各种各样的声音在脑海里浮现,何妙言感觉自己的脑袋就好像被塞进了什么无数纷乱的记忆碎块一样,晕晕乎乎的完全无法思考。
“同志。。。。。。同志。。。。。。你怎么了同志。。。。。。”
声音就像从厚厚的玻璃水箱里冒出来一样,一点点扎进何妙言驳杂的意识深处。
“同志你还好吧?”
突然身体的摇晃将何妙言一把拽回现实,耳边的声音也清晰起来。
“同志,你需要看医生吗?”
看着眼前关切的护士小姐,何妙言目光满是茫然与不解。
自己不是死了吗?这里又是哪里?外面的广播声为什么充满着上个世纪末期那种复古韵味。
低头间,她突然瞪大了眼睛,只见眼前的病床上正躺着一个面色发红,昏迷不醒正打着点滴的可爱小孩。
“惜惜,我的惜惜!”
她忘不了这张面孔,那是自己可怜的早逝的孩儿啊。
她连忙上前颤抖着伸手抚摸向男孩的脸颊,真实的触感告诉她这是真的,自己不是在做梦。
此时她终于明白一个事实:她重生了,重生到了三十年前,90年,也就是儿子发烧出事的那天。

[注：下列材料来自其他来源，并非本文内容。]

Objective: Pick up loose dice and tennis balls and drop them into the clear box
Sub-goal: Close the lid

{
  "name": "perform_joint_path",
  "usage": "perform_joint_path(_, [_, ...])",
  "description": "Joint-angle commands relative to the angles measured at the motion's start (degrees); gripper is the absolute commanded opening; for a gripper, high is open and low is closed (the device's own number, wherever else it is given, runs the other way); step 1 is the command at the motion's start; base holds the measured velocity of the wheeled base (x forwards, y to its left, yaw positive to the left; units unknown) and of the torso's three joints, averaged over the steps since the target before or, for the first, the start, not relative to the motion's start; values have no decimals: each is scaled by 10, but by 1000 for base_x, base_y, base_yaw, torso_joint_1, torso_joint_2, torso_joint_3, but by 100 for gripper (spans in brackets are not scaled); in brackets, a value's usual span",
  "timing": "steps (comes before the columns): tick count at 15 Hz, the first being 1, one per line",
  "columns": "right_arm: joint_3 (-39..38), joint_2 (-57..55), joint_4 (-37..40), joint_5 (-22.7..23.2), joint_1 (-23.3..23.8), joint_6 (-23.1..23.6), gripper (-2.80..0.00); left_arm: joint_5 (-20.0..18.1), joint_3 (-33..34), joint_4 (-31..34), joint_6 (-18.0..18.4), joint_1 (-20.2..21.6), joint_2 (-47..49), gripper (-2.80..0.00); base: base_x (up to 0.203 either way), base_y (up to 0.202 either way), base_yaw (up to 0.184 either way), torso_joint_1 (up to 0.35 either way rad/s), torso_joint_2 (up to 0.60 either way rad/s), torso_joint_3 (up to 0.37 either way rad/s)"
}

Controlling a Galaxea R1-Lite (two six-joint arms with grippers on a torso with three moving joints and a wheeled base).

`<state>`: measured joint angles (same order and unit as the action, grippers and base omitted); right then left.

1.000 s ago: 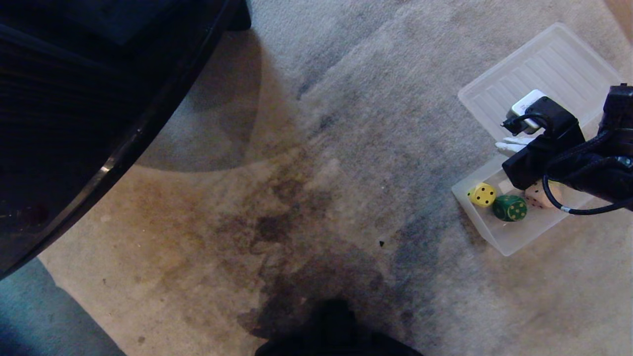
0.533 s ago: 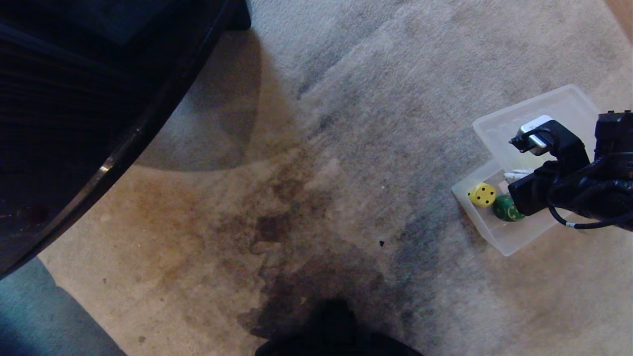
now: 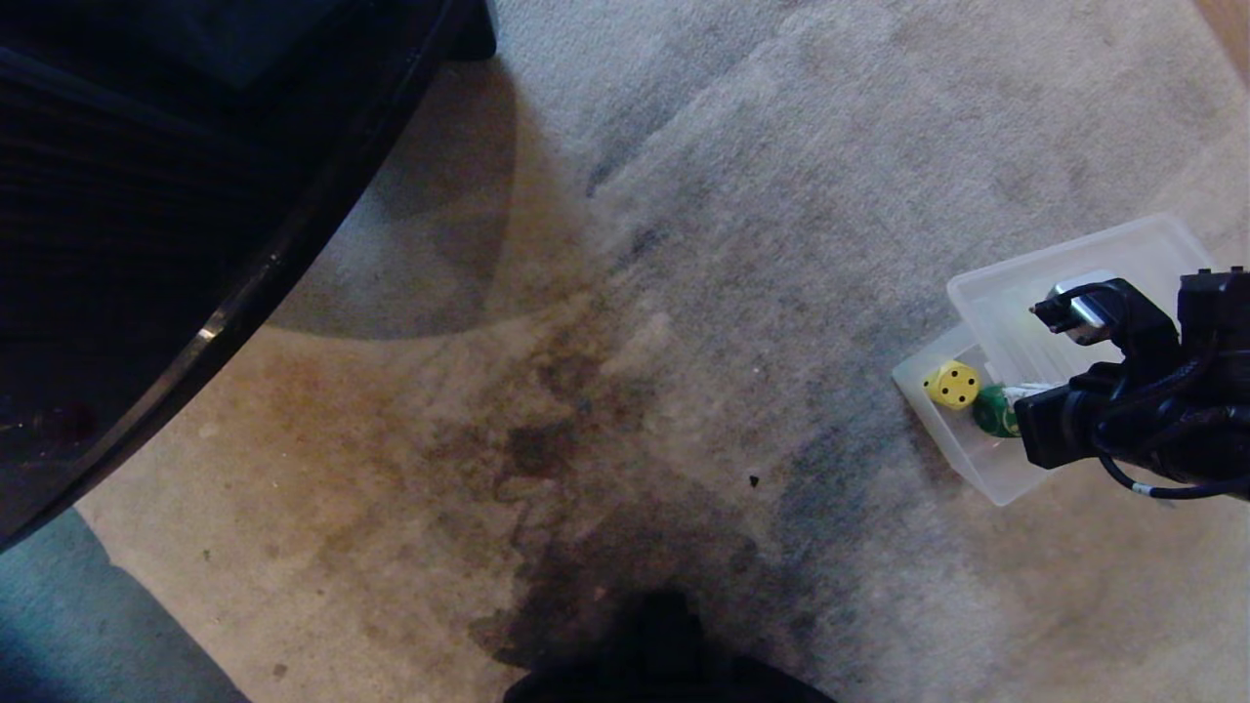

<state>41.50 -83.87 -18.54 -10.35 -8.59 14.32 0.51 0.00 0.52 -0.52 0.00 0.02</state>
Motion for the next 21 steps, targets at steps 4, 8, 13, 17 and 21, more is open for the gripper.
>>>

看着程任惜烧得通红的小脸,何妙言心疼的流下眼泪:“宝儿,这一次妈妈不会再重蹈覆辙,妈妈一定会会保护你健健康康长大。”
正在这时,病房的门颓然被人推开。
一个身材高挑,皮肤白皙,鼻梁之上长着一颗美人痣的高冷男人走了进来。
看着一身研究员白衬衫的程北大,何妙言心中五味杂陈。
上辈子就是因为这个男人,让自己爱得死去活来,原本嫁给他还以为嫁给了爱情。可是就是因为他自己失去了儿子,毁掉了人生,可是直到死他都从来没有正眼看自己一眼。
“我刚刚开完会,惜惜现在怎么样了?”
程北大大步走了进来,带起了一阵香风。